Jormungand – 02 Review

That was definitely the best moment of the episode. That was the first time the series managed to mix the fun of action and the grittiness in my eyes. They definitely should have more moments like those.

Jormungand 02: One Should Only Sell To Those Who Can Afford It

One thing that intrigues me about this series is the way it portrays Arms-Dealers. Right now it seems like they’re some kind of merciless businessman dealing with matters of death and destruction. And they’re surrounded by elite-soldiers, not normal soldiers because those are the sorry idiots actually buying the weapons to kill other nameless sorry idiots. But who are these Arms-Dealers? What motivates them to do business? Is it just for profit? But profit for whom? Are they independent? Or are they working for some big company behind them? If episode 01 has said anything about it, it’s that there’s no real common ground when it comes to Arms-Dealers. Apparently they are all more or less wicked but the series seems to go for a more personal route where the definition of Arms-Dealer greatly depends on the characters. But I guess as long as we don’t get some preachy ‘clash of Arms-Dealers-philosophies’, I’m fine with that. And this series seems to have a tendency to explain every women’s presence in this gritty setting by her being somewhat batshit insane. I hope this series will feature female soldiers who aren’t crazy on some level because it certainly got already tiresome with the third women appearing in this show who’s crazy.

Koko gets dragged into a conflict over an oil-pipeline and quickly realizes that the buyer wants her support without any financial reassurance. Obviously smelling a bad deal she tries to back off but another Arms-Dealer is also present. And he tries to involve her in the conflict to see her go down together with the army. As one of the guy’s goons kills off their guides his team ends up stranded in the same way as Koko’s team as they try to find their way out. Since it’s the other Arms-Dealer’s team who actually killed the comrades of the soldiers who surrounds them Koko manages to sell them off for their way into freedom.

I think the series is overdoing it a bit with telling the audience just how crazy Koko is. She’s plenty of crazy without her childish tantrums.

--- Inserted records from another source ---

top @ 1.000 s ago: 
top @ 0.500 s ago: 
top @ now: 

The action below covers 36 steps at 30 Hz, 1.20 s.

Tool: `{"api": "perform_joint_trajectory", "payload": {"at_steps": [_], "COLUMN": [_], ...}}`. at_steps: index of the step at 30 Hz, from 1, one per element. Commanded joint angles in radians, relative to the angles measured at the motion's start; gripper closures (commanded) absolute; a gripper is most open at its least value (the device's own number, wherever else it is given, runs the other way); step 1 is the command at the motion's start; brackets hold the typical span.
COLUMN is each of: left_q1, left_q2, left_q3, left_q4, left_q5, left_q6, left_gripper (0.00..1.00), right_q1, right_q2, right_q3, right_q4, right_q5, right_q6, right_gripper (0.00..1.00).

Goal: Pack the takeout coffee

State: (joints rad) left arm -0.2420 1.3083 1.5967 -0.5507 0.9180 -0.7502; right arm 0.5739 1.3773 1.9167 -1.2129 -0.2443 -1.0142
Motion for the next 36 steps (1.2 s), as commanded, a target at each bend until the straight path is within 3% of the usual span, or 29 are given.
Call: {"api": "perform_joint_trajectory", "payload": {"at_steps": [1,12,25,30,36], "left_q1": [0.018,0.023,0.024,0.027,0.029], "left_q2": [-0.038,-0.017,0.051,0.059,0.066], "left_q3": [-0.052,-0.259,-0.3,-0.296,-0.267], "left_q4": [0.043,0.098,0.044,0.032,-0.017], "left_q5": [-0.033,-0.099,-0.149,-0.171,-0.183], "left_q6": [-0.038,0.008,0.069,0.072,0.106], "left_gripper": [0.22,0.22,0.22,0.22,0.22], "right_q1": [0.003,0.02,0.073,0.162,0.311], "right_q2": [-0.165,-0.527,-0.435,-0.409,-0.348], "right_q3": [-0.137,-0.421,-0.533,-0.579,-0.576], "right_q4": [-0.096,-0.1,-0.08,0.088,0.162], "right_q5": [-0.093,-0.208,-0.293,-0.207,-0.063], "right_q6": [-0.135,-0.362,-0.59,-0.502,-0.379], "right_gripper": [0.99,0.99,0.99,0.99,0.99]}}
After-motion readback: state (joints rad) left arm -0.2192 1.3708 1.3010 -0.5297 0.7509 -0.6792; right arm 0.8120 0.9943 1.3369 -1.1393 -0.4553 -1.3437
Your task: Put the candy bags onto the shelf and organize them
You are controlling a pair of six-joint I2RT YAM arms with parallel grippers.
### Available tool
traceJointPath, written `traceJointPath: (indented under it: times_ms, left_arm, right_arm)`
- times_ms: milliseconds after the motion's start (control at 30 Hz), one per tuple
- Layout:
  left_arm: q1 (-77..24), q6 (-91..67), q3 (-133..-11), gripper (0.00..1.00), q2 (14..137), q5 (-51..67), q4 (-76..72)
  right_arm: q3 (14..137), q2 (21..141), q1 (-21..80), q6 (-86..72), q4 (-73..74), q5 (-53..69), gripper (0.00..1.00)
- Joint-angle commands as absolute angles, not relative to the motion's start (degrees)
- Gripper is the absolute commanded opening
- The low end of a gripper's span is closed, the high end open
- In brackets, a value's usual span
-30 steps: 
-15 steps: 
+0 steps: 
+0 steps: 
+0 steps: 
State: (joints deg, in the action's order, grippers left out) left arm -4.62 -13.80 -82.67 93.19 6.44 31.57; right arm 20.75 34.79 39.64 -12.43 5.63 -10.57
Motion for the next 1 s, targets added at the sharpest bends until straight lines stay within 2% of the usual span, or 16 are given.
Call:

I think one of the problems I have with Jormungand that for all the grittiness it has it’s still a rather juvenile series that tries to stay away from any complexity. The lines between friend and foe are clearly drawn and the story doesn’t challenge the choices of the protagonists but instead proves them right. In that regard it’s also a rather straightforward story that tries to show a dark world and the people who live in it.
I guess at this point everybody knows how hard Jormungand tries to be Black Lagoon or how nearly everyone is reminded of that series but also realizes that this series is nothing like that one. And I still think Jormungand is different because it lacks something Black Lagoon has – and that’s to go all the way with its gritty stylishness. I mean without that Jormungand is pretty much Black Lagoon, it’s only the lack of it that marks the difference here. Even in episode 02 I still have this feeling that it thinks grittiness means letting your protagonists walk through a desolate wasteland making jokes about how desolate the place is. There should be more to this than just that. And there’s the Terminator-kid of course with Koko being a sort-of mentor-character for him. I guess we’ll get to see a timejump or simply just a dramatic event at some point to see the fruits of these lessons. For me these kind of stories always seemed to work better with the mentor being the past the already developed protagonist fondly remembers instead of going with the whole emotional journey from the start. I mean, it’s easier to use a flashback as characterization-device than to show the whole character-development-process.
That said, I liked the second episode much better story-wise since it was clearly structured and didn’t get sidetracked with the Whys of the characters. I don’t think characters are the series’ strong suit, even if they aren’t generic they’re still rather weak characters that only work in tandem using dialogues. Except Koko I don’t think any of the characters could dominate a scene single-handedly, there always needs to be someone else to play the support. I guess, showing off each character’s individual personality with some episodic stories could be another thing this series could be doing in the future. With Baccano and Durarara the big cast was easily handled because the characters all had these little shticks to differentiate them from one another. The cast of Jormungand at this point doesn’t have this level of charisma to make me care about one character as more than just a side-character.

Even if the dialogue seemed to go on for a tad too long, it handled the bad parts of being a soldier quite well. They expressed the sad life of travelling with an arms-dealer without sounding whiny and Mildred optimism is actually treated as the naivety it obviously is.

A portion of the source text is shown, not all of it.